Matt Belisle was pretty good from 2011 through 2013. For $3.5 million, can Derek Lilliquist rework his stuff and approach to be the 2015 version of Edward Mujica or Pat Neshek? Let's take a look.

Mark J. Rebilas-USA TODAY Sports

As initially discussed by Ben yesterday, the St. Louis Cardinals inked right-handed relief pitcher Matt Belisle to a one-year, $3.5 million deal, with bonuses attached to the number of games he appears in while wearing the Birds on the Bat. Ben already conveniently provided comprehensive tables of his 11-year MLB career statistics, so I will not waste your time by repeating them here. Of note, though, as Mekonsrock astutely pointed out in the comments of Ben's post, Belisle is eighth in baseball in terms of reliever fWAR since 2010 (at 7.3), and this includes a poor 2014 season in which he was worth only 0.5 fWAR over 66 appearances.

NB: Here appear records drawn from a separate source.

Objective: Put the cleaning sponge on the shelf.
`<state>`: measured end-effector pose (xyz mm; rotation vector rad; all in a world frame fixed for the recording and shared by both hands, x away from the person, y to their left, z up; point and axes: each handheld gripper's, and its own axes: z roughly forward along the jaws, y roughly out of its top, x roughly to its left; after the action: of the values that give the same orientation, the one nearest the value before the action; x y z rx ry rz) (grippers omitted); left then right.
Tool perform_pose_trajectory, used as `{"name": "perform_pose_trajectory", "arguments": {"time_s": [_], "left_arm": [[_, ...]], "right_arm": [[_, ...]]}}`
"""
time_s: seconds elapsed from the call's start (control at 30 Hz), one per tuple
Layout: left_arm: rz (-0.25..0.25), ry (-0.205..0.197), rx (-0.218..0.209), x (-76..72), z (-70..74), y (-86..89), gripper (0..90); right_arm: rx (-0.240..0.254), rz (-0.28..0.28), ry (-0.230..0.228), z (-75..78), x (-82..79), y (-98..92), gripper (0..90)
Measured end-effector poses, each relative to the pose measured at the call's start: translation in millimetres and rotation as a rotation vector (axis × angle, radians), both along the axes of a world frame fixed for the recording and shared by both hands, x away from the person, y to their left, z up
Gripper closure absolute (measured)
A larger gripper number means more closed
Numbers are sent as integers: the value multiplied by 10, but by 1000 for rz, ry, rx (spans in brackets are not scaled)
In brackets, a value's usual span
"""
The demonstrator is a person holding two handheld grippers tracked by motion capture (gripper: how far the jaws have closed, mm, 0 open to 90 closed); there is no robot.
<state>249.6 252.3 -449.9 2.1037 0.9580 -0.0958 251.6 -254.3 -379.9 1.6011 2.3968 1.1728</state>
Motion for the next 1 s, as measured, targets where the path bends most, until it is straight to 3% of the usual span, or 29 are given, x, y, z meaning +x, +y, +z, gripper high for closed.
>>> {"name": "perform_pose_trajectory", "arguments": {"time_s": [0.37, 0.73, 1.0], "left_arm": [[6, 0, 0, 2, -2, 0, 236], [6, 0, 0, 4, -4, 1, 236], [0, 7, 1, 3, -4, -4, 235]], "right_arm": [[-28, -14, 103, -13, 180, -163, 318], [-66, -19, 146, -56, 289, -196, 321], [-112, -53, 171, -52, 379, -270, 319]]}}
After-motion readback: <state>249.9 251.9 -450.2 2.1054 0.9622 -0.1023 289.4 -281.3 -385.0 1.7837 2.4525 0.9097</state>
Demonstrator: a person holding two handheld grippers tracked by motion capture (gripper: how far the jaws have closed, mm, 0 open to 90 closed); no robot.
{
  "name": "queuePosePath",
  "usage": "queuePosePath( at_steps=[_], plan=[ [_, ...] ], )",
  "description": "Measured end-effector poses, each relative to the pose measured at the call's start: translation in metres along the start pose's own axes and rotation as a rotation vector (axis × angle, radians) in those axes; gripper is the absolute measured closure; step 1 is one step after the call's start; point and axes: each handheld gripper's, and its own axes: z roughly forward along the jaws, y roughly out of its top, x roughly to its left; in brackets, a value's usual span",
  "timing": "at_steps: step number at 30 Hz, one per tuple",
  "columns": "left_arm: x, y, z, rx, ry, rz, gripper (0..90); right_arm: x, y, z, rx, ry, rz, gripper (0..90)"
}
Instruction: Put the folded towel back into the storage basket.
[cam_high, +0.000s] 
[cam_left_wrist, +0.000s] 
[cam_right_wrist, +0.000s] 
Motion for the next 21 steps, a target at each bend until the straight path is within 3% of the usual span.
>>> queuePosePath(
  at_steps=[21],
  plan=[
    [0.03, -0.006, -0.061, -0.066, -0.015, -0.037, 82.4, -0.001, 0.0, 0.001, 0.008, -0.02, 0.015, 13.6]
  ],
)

Instead of reviewing Belisle's results-based statistics, let's see what PITCHF/x says about the Cardinals new reliever, courtesy of one of my very favorite baseball sites, As a very quick aside, if you have not already read my Q&A with Harry Pavlidis, the founder of Pitch Info and the director of technology for Baseball Prospectus, I strongly suggest you do so as he graciously provided us with some very valuable information.

Pitch usage

2014 2013 2012 Career
Fourseam 59.75% 64.16% 48.12% 55.54%
Twoseam/Sinker 5.14% 0.27% 11.85% 8.99%
Changeup 1.62% 1.52% 1.11% 2.44%
Slider 24.65% 26.36% 27.45% 22.47%
Curveball 7.99% 7.69% 11.38% 10.42%
fWAR 0.5 1.4 2.0 9.9

As you can see, Belisle has been predominantly a fastball/slider reliever (87% of his career pitch usage), with a changeup and curveball available "when necessary." The fact that Belisle played his home games at Coors Field over the last six seasons likely played at least a small factor in this as fastballs and sliders tend to work better in the "thin" Rocky Mountain air than the classic offspeed stuff (i.e. changeups, curveballs).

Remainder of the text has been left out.